• YOUR OBJECTIVE: Nothing but the data itself, reproduced exactly, is the expected answer.

• SOURCE DATA:

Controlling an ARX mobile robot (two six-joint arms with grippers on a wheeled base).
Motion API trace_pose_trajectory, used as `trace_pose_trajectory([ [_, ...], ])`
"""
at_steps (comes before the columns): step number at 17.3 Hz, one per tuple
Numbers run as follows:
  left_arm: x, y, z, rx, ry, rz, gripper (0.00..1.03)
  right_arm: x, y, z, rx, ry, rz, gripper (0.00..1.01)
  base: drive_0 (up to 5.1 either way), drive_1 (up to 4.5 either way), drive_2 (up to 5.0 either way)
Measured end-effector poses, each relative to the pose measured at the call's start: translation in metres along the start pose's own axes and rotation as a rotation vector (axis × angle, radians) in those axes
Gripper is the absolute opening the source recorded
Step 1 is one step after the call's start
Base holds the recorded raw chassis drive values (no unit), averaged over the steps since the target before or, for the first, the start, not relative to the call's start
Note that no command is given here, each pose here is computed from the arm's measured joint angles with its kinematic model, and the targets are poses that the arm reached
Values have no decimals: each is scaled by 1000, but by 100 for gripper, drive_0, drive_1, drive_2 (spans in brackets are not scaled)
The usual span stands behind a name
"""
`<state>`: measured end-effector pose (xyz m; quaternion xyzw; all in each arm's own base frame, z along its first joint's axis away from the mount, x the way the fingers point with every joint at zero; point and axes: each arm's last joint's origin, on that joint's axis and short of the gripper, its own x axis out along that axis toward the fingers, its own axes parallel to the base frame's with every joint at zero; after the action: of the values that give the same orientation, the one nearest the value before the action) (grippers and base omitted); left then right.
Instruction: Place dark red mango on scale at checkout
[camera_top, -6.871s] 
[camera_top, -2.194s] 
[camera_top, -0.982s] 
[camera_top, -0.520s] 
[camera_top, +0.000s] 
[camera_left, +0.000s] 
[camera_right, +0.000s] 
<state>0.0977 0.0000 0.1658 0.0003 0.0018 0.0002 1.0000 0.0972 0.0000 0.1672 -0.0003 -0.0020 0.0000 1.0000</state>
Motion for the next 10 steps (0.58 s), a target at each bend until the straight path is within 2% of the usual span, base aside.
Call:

• EXERCISE RESPONSE:
Controlling an ARX mobile robot (two six-joint arms with grippers on a wheeled base).
Motion API trace_pose_trajectory, used as `trace_pose_trajectory([ [_, ...], ])`
"""
at_steps (comes before the columns): step number at 17.3 Hz, one per tuple
Numbers run as follows:
  left_arm: x, y, z, rx, ry, rz, gripper (0.00..1.03)
  right_arm: x, y, z, rx, ry, rz, gripper (0.00..1.01)
  base: drive_0 (up to 5.1 either way), drive_1 (up to 4.5 either way), drive_2 (up to 5.0 either way)
Measured end-effector poses, each relative to the pose measured at the call's start: translation in metres along the start pose's own axes and rotation as a rotation vector (axis × angle, radians) in those axes
Gripper is the absolute opening the source recorded
Step 1 is one step after the call's start
Base holds the recorded raw chassis drive values (no unit), averaged over the steps since the target before or, for the first, the start, not relative to the call's start
Note that no command is given here, each pose here is computed from the arm's measured joint angles with its kinematic model, and the targets are poses that the arm reached
Values have no decimals: each is scaled by 1000, but by 100 for gripper, drive_0, drive_1, drive_2 (spans in brackets are not scaled)
The usual span stands behind a name
"""
`<state>`: measured end-effector pose (xyz m; quaternion xyzw; all in each arm's own base frame, z along its first joint's axis away from the mount, x the way the fingers point with every joint at zero; point and axes: each arm's last joint's origin, on that joint's axis and short of the gripper, its own x axis out along that axis toward the fingers, its own axes parallel to the base frame's with every joint at zero; after the action: of the values that give the same orientation, the one nearest the value before the action) (grippers and base omitted); left then right.
Instruction: Place dark red mango on scale at checkout
[camera_top, -6.871s] 
[camera_top, -2.194s] 
[camera_top, -0.982s] 
[camera_top, -0.520s] 
[camera_top, +0.000s] 
[camera_left, +0.000s] 
[camera_right, +0.000s] 
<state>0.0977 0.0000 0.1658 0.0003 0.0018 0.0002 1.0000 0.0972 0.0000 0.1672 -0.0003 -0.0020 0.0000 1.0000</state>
Motion for the next 10 steps (0.58 s), a target at each bend until the straight path is within 2% of the usual span, base aside.
Call:

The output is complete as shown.